What the task asks
Below are some records. Return exactly their lines from the one containing "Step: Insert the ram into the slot" through the one containing "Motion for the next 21", and drop the pictures.

Stored records
_ _ _ _ _ _ _
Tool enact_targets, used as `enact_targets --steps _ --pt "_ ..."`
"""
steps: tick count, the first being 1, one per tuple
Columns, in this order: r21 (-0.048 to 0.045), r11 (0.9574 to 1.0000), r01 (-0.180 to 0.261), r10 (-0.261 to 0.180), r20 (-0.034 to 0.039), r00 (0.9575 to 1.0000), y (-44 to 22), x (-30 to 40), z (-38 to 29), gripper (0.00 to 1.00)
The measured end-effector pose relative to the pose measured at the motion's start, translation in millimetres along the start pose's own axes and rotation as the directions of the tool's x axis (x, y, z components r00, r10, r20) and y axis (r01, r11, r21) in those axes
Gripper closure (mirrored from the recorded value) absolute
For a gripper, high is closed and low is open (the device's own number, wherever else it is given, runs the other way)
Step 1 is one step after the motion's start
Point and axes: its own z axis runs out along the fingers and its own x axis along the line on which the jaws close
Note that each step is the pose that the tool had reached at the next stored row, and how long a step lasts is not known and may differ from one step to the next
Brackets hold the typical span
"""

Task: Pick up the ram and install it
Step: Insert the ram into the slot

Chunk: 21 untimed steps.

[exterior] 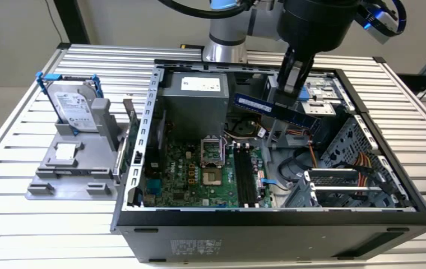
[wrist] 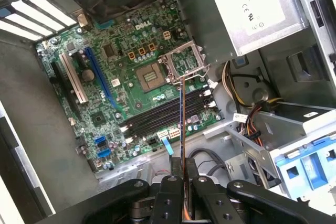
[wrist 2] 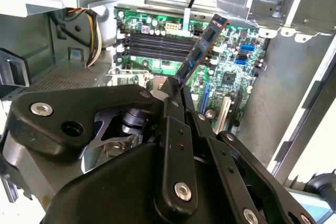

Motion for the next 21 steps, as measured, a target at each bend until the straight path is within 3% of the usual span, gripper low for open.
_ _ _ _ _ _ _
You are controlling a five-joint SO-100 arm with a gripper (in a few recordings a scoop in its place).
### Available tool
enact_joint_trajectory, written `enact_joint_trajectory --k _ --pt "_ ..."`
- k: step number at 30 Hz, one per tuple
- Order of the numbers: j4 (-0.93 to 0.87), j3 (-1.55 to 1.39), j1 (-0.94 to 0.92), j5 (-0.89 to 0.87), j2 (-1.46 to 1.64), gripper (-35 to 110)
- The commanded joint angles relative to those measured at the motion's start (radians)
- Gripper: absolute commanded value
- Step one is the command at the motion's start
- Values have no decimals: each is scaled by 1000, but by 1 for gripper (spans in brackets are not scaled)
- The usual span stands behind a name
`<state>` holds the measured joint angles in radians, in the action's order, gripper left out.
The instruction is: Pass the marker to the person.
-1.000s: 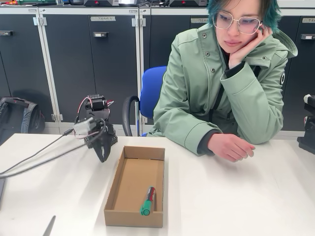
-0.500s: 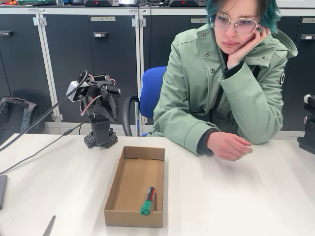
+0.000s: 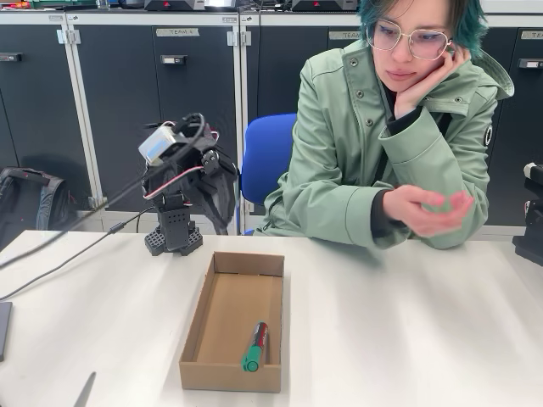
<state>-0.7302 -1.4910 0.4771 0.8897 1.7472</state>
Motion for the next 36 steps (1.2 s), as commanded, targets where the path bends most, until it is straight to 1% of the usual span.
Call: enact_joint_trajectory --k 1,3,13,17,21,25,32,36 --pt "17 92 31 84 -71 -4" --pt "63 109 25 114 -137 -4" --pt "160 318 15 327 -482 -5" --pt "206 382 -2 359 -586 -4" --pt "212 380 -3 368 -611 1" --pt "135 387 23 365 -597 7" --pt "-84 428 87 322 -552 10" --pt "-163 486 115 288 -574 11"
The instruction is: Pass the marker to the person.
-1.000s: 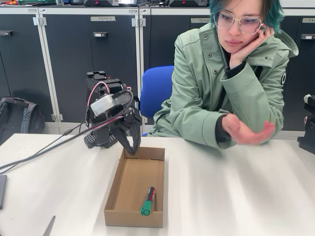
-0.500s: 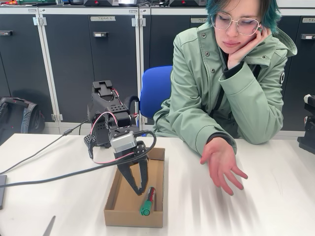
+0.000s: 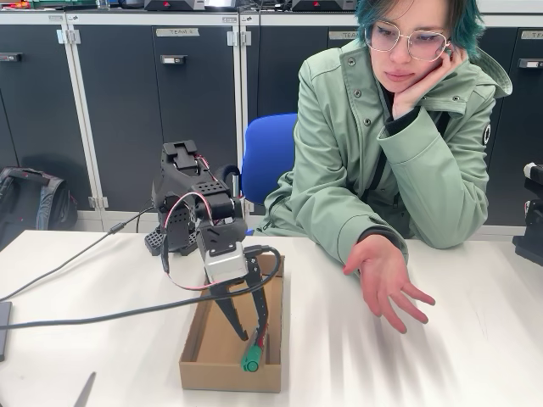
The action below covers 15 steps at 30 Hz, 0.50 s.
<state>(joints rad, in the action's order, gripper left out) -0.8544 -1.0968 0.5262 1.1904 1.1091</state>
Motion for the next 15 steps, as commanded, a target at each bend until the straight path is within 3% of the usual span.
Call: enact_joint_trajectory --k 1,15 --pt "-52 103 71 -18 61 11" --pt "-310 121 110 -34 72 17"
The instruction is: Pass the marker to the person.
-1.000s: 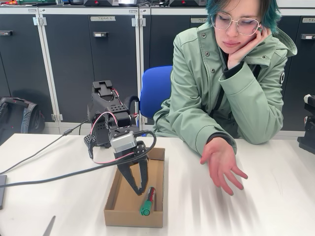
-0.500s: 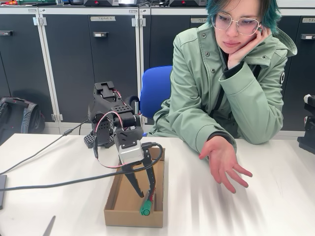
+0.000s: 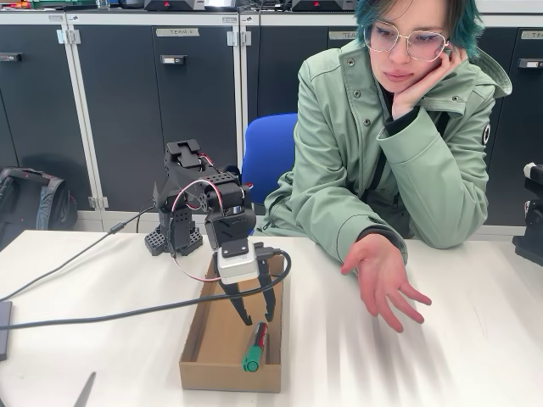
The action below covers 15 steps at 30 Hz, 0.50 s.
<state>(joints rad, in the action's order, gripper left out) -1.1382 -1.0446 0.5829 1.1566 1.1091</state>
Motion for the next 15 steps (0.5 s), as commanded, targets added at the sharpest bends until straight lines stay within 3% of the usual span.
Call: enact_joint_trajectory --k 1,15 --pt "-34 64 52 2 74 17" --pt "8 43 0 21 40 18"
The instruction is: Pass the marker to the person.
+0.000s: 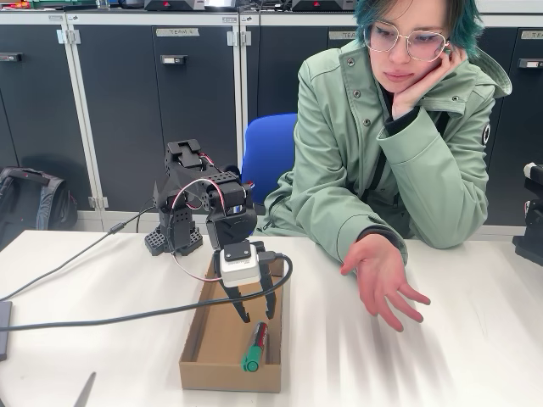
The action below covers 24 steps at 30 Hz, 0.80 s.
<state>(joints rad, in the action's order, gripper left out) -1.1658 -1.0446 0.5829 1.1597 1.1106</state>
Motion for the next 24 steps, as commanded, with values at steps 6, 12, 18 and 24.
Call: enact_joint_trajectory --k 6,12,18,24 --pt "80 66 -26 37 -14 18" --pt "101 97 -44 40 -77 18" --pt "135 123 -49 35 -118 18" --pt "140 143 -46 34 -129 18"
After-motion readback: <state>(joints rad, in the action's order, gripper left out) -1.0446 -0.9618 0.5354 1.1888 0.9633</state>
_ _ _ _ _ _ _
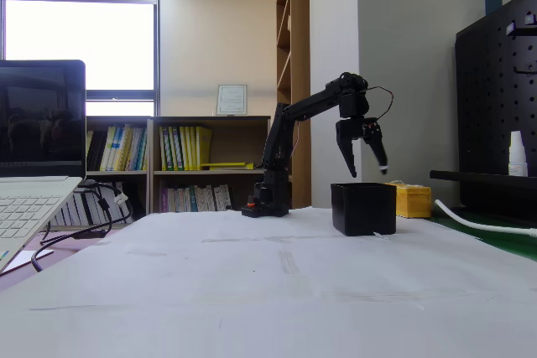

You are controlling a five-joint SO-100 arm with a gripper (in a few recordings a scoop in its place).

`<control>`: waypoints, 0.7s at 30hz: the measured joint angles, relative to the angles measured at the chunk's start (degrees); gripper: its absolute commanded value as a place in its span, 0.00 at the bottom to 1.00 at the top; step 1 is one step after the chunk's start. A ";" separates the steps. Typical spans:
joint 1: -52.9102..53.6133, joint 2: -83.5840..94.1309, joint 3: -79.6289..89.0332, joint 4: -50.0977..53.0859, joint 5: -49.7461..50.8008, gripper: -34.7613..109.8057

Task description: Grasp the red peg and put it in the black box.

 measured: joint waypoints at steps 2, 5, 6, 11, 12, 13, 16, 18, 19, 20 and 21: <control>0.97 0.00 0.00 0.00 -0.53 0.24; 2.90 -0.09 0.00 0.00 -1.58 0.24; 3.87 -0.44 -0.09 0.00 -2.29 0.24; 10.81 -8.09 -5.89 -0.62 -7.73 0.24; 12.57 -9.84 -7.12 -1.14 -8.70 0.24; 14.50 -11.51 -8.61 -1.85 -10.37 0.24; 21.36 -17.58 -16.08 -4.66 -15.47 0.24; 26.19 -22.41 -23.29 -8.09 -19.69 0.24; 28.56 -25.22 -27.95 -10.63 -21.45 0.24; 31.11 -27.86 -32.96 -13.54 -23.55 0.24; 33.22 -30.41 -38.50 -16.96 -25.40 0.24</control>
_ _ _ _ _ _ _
Output for this task
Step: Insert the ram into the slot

Chunk: 21 untimed steps.

[exterior] 
[wrist] 
[wrist 2] 

Motion for the next 21 steps, as measured, a target at each bend until the straight path is within 3% of the usual span, gripper low for open.

The exercise requires no more work.